Benchmark | Real User Query | Self-awareness Evaluation | Proverb Reasoning | Generative Task & LLM-as-Judge | Hungarian Lang | Comprehensive Hu-specific |
---|---|---|---|---|---|---|
WildBench | ✔ | ✘ | ✘ | ✔ | ✘ | ✘ |
SimpleQA, ChineseSimpleQA | ✘ | ✔ | ✘ | ✔ | ✘ | ✘ |
MAPS | ✘ | ✘ | ✔ | ✘ | ✘ | ✘ |
MARC, MMMLU et al. | ✘ | ✘ | ✘ | ✘ | ✔ | ✘ |
BenchMAX | ✘ | ✘ | ✘ | ✔ | ✔ | ✘ |
MILQA | ✘ | ✘ | ✘ | ✘ | ✔ | ✘ |
HuLU | ✘ | ✘ | ✘ | ✘ | ✔ | ✘ |
OpenHuEval (ours) | ✔ | ✔ | ✔ | ✔ | ✔ | ✔ |
Below are the steps for quickly downloading OpenHuEval and using OpenCompass for evaluation.
Refer to the installation steps for OpenCompass.

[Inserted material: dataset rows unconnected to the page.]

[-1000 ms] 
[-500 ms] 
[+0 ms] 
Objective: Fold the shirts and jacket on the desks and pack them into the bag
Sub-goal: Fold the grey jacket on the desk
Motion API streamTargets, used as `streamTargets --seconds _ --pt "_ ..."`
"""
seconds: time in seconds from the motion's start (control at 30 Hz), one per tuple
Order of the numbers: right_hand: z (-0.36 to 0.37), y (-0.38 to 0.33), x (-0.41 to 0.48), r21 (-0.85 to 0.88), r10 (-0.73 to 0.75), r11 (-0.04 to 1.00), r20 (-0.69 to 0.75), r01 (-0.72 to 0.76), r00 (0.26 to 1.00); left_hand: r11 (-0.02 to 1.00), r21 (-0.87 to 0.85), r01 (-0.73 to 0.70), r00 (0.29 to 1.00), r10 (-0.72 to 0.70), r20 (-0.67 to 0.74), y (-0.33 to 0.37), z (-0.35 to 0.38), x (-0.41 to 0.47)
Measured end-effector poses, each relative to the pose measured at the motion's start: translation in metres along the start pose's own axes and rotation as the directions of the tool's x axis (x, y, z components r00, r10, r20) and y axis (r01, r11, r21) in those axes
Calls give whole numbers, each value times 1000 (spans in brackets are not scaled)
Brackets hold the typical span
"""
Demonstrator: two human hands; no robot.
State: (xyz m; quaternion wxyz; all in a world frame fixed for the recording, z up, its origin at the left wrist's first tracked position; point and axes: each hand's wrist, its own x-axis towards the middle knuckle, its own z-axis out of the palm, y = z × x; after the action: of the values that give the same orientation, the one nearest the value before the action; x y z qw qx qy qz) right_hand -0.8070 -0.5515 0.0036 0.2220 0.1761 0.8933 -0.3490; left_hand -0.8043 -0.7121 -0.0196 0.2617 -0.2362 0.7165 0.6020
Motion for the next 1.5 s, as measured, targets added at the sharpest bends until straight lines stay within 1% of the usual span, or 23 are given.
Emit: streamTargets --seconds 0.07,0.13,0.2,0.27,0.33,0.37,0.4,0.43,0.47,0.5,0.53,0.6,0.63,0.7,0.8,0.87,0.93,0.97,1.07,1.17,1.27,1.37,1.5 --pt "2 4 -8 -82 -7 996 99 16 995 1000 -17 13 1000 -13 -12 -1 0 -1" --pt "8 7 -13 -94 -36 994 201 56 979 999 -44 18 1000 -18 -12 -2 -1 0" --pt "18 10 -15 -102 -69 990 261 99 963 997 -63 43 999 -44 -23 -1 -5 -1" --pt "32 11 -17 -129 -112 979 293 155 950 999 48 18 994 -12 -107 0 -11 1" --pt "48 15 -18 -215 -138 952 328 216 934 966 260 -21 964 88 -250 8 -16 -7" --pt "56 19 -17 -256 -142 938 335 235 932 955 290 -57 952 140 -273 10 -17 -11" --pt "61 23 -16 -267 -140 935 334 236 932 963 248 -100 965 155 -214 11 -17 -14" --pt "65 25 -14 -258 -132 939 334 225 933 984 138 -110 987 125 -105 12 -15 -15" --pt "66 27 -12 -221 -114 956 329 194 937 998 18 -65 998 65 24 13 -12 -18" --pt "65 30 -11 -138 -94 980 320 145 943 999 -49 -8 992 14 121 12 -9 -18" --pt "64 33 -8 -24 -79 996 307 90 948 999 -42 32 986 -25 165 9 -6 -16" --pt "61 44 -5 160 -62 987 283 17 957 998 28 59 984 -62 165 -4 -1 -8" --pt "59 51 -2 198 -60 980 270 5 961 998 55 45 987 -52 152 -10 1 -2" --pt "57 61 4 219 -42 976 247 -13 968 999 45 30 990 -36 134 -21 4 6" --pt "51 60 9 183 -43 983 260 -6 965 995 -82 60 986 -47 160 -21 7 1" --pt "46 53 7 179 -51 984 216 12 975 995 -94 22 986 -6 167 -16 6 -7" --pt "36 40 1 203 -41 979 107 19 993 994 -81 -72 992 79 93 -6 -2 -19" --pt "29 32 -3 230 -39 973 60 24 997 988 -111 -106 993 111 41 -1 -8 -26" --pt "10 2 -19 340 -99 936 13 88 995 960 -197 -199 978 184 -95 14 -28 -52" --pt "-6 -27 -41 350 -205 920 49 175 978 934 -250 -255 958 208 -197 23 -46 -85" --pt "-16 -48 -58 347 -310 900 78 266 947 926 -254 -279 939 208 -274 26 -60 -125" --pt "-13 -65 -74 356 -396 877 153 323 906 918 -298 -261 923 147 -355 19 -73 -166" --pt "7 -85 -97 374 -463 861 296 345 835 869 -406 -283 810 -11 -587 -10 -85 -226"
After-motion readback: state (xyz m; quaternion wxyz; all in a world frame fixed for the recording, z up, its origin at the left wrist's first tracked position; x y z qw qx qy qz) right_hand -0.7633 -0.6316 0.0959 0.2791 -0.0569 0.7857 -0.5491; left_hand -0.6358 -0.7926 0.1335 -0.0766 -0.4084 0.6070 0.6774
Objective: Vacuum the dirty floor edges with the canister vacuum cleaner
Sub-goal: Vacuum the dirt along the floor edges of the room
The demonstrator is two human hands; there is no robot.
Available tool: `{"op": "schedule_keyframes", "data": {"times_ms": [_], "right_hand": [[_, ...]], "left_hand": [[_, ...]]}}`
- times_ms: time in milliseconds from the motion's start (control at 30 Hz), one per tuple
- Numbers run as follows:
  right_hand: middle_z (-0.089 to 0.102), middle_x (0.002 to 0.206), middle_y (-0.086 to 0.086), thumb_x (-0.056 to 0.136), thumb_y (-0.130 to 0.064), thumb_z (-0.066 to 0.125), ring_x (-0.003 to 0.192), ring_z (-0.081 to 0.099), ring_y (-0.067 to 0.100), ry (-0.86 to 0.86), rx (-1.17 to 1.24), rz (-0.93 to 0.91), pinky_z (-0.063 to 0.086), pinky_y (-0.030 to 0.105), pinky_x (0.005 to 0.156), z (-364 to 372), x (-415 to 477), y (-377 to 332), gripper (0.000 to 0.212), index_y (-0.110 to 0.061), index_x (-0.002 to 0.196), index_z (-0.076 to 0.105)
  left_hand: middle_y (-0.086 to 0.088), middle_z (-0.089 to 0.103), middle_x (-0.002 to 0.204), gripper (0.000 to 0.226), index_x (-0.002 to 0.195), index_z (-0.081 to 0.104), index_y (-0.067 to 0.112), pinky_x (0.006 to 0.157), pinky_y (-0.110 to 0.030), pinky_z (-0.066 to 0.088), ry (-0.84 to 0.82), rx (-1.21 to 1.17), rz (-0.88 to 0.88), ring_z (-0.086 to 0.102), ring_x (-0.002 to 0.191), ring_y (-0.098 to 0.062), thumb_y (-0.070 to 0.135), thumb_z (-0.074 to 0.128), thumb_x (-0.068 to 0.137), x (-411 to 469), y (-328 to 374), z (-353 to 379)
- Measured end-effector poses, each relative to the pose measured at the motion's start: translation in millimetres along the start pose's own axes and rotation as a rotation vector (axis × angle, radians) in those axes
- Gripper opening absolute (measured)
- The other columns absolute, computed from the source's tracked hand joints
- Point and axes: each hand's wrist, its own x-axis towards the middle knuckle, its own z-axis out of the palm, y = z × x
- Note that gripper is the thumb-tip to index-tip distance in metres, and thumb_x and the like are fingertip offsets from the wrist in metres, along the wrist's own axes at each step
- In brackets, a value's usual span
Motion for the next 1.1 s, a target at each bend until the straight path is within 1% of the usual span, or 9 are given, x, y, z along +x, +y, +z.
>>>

Please use this forked repo of OpenCompass for the evaluation of OpenHuEval.
git clone https://github.com/opendatalab/OpenHuEval.git ${path_to_OpenHuEval_repo}
cd ${path_to_opencompass}
mkdir data
ln -snf ${path_to_OpenHuEval_repo} ./data/OpenHuEval
# use HuSimpleQA task as an example.
cd ${path_to_opencompass}
# modify config file `examples/eval_OpenHuEval_HuSimpleQA.py`: uncomment or add models you want to evaluate
python run.py examples/eval_OpenHuEval_HuSimpleQA.py -r --dump-eval-details
The inference and evaluation results would be in ${path_to_opencompass}/outputs
, like this:
outputs
└── eval_OpenHuEval_HuSimpleQA
└── 20250312_150000
├── predictions # prediction
│ ├── llama-3_1-8b-instruct-lmdeploy
│ ├── ...
│ └── qwen2.5-72b-instruct-lmdeploy
├── results # evaluation
│ ├── llama-3_1-8b-instruct-lmdeploy_judged-by--GPT-4o
│ ├── ...
│ └── qwen2.5-72b-instruct-lmdeploy_judged-by--GPT-4o
└── summary # evaluation summary
├── judged-by--GPT-4o-capability_en.csv
└── judged-by--GPT-4o-capability_hu.csv
cd ${path_to_OpenHuEval_repo}
# generate Figure 5 and Figure 6 related statistic result in https://arxiv.org/abs/2503.21500
# Config the related parameters in the tools/HuSimpleQA/lrm_reasoning_process_analysis.py according to the tools/HuSimpleQA/README.md before running.
python tools/HuSimpleQA/lrm_reasoning_process_analysis.py
# generate Figure 9 related statistic result in https://arxiv.org/abs/2503.21500
# Config the related parameters in the tools/HuMatchingFIB/main_process.py according to the tools/HuMatchingFIB/README.md before running.
python tools/HuMatchingFIB/main_process.py
@inproceedings{yang-etal-2025-openhueval,
title = "{O}pen{H}u{E}val: Evaluating Large Language Model on {H}ungarian Specifics",
author = "Yang, Haote and Wei, Xingjian and Wu, Jiang and Ligeti-Nagy, No{\'e}mi and Sun, Jiaxing and Wang, Yinfan and Yang, Gy{\H{o}}z{\H{o}} Zijian and Gao, Junyuan and Wang, Jingchao and Jiang, Bowen and Wang, Shasha and Yu, Nanjun and Zhang, Zihao and Hong, Shixin and Liu, Hongwei and Li, Wei and Zhang, Songyang and Lin, Dahua and Wu, Lijun and Pr{\'o}sz{\'e}ky, G{\'a}bor and He, Conghui",
editor = "Che, Wanxiang and Nabende, Joyce and Shutova, Ekaterina and Pilehvar, Mohammad Taher",
booktitle = "Findings of the Association for Computational Linguistics: ACL 2025",
month = jul,
year = "2025",
address = "Vienna, Austria",
publisher = "Association for Computational Linguistics",
url = "https://aclanthology.org/2025.findings-acl.390/",
doi = "10.18653/v1/2025.findings-acl.390",
pages = "7464--7520",
ISBN = "979-8-89176-256-5",
}
This project is released under the Apache 2.0 license.